Required action: When a line below contains the word "left", it counts toward the total; give that total and nothing besides.

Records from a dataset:
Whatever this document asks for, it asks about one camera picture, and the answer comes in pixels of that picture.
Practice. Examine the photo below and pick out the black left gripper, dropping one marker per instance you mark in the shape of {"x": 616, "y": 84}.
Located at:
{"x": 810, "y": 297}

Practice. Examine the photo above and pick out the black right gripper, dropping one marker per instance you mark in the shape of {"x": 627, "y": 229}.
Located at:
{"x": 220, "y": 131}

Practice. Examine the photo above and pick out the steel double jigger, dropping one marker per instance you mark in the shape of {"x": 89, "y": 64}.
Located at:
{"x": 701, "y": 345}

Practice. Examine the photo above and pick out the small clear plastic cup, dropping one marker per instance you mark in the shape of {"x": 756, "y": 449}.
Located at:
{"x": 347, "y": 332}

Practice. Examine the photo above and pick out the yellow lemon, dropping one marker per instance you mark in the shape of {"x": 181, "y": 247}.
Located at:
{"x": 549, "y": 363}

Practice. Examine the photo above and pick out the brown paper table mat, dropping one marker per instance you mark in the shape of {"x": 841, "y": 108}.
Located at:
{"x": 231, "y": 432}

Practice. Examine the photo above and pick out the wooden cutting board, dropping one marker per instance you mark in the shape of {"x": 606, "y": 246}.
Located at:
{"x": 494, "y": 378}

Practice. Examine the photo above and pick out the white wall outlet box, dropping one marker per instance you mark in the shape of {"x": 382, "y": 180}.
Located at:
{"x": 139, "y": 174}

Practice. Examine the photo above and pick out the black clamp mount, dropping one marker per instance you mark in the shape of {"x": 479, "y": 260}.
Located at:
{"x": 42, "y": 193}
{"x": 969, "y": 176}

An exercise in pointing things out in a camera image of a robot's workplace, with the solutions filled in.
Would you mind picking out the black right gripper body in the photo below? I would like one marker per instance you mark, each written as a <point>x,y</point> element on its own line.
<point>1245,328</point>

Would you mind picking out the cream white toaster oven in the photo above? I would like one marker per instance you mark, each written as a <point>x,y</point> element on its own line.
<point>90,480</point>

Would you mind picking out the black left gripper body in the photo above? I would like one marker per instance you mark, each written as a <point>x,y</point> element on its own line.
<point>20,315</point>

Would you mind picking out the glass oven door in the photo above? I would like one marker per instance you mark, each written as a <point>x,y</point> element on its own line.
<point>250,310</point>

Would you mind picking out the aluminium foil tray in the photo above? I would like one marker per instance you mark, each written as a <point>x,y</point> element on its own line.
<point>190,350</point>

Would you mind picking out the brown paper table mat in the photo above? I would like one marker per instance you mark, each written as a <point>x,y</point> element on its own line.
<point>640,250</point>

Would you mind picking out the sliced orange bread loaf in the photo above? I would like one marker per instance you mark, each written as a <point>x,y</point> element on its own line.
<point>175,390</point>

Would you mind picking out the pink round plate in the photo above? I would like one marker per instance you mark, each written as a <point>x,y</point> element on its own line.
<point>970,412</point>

Written solution: 2